• Record excerpts:

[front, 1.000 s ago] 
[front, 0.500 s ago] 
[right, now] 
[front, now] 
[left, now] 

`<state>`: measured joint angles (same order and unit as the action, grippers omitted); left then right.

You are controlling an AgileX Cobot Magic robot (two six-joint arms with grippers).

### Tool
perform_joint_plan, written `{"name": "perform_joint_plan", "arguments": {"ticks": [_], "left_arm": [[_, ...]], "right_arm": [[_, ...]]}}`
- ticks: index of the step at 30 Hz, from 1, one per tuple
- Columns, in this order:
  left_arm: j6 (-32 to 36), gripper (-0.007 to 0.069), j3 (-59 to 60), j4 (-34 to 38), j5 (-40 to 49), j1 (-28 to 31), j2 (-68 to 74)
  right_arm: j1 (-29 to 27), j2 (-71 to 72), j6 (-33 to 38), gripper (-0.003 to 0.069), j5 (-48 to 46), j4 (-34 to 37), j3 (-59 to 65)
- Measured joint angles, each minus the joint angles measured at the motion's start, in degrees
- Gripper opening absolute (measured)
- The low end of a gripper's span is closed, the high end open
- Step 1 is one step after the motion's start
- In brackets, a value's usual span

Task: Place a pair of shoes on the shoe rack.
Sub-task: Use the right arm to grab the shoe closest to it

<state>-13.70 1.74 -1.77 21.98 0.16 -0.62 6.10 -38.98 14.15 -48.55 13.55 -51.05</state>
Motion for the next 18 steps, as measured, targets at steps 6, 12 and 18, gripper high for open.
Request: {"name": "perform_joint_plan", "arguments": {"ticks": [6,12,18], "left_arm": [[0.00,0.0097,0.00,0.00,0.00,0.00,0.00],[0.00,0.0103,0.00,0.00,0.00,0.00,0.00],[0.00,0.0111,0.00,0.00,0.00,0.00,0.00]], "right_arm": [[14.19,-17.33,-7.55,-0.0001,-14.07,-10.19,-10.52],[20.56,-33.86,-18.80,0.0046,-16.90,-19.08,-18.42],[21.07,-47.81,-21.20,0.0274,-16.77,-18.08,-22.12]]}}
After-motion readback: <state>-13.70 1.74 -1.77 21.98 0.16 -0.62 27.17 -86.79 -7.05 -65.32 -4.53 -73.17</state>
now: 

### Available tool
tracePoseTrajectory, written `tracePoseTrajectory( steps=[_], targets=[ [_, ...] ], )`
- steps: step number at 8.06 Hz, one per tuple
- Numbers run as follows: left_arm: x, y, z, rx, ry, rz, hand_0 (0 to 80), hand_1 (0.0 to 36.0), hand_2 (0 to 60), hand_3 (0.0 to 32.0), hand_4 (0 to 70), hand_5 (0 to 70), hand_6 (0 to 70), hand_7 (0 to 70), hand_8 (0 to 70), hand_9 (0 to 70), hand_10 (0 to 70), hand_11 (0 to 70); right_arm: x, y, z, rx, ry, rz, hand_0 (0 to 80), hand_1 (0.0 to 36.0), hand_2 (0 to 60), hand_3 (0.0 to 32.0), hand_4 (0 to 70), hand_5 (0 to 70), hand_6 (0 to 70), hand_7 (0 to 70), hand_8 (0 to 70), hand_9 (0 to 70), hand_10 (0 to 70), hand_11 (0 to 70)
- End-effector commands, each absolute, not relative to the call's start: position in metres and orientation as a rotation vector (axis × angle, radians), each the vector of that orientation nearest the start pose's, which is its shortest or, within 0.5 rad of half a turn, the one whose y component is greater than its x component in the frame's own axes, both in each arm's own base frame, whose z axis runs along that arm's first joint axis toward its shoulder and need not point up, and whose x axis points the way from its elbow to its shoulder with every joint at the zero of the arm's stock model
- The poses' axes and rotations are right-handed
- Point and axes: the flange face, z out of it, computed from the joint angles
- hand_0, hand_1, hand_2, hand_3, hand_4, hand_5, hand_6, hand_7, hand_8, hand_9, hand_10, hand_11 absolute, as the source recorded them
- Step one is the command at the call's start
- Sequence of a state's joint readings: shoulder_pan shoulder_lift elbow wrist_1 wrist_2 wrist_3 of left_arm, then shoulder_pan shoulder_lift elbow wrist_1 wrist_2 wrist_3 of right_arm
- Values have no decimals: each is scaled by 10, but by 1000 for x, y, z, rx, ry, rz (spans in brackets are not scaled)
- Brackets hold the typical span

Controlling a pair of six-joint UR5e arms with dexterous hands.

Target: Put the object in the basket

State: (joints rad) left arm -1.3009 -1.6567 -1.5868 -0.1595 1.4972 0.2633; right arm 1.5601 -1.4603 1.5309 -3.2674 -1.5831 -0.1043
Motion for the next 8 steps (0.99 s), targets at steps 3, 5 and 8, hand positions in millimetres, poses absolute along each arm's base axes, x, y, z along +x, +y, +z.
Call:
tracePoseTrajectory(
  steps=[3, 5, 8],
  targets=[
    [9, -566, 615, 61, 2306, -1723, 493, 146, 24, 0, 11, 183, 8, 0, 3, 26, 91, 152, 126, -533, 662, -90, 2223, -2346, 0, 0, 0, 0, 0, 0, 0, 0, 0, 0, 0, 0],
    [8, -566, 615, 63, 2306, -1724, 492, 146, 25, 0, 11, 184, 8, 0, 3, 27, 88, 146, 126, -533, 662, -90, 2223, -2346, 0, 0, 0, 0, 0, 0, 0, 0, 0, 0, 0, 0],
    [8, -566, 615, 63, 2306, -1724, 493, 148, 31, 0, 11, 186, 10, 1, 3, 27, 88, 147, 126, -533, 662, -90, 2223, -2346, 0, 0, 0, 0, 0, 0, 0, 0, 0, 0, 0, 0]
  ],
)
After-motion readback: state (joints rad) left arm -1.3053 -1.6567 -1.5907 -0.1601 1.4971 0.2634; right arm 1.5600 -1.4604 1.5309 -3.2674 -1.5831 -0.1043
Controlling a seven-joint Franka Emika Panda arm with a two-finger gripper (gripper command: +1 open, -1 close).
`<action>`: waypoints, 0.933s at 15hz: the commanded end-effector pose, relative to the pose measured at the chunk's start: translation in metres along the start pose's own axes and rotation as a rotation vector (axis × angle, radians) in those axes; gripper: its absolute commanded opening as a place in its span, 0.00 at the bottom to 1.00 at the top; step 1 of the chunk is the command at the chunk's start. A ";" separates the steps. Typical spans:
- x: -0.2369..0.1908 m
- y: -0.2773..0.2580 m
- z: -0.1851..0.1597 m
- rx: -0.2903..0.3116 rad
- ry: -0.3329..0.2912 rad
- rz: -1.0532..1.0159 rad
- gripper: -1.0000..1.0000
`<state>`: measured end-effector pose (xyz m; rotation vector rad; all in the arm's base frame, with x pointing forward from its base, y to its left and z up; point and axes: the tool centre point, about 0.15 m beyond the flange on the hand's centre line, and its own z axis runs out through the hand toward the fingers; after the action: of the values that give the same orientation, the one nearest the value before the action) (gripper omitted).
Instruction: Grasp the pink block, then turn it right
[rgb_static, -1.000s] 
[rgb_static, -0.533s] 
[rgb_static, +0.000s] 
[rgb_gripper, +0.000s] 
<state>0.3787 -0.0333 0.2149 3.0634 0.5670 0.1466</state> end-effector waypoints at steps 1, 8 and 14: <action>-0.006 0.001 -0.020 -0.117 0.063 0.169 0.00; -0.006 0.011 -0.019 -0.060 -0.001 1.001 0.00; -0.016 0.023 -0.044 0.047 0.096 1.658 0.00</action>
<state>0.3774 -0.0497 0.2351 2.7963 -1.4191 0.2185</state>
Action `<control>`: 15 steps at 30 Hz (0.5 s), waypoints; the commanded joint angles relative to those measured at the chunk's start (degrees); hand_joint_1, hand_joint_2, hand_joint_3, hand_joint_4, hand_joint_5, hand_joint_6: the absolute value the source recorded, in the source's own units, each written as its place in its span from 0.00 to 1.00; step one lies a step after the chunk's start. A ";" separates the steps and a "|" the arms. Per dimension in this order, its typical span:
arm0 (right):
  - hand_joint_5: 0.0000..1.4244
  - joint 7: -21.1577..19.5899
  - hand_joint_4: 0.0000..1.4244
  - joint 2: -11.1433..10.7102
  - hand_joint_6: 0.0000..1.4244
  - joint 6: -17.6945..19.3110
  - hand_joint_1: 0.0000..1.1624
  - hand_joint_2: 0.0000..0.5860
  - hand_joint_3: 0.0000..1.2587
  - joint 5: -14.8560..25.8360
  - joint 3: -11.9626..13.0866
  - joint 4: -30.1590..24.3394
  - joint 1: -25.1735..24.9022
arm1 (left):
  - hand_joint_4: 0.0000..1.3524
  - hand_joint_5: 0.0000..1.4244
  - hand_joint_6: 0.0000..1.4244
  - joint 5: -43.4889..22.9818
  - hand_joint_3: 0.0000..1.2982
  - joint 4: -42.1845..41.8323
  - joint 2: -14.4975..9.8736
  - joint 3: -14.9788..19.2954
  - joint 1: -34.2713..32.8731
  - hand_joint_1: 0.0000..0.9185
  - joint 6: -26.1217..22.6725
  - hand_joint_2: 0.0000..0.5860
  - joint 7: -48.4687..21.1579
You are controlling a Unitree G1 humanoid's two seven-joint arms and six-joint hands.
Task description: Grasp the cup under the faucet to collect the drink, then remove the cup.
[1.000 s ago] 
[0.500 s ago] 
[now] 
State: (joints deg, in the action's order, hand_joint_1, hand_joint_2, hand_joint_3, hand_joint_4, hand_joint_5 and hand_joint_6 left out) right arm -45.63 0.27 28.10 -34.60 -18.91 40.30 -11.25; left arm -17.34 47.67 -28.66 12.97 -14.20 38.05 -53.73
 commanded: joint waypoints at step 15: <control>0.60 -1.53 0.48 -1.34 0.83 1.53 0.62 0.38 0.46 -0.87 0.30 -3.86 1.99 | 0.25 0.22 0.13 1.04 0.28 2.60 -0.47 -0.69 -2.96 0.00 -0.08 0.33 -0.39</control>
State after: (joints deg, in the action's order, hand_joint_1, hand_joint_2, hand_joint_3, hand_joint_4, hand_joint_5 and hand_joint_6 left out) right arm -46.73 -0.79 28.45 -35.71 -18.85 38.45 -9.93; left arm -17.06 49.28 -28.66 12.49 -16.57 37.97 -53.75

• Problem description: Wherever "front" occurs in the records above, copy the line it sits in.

• Task response:
[front, 1.000 s ago] 
[front, 0.500 s ago] 
[front, now] 

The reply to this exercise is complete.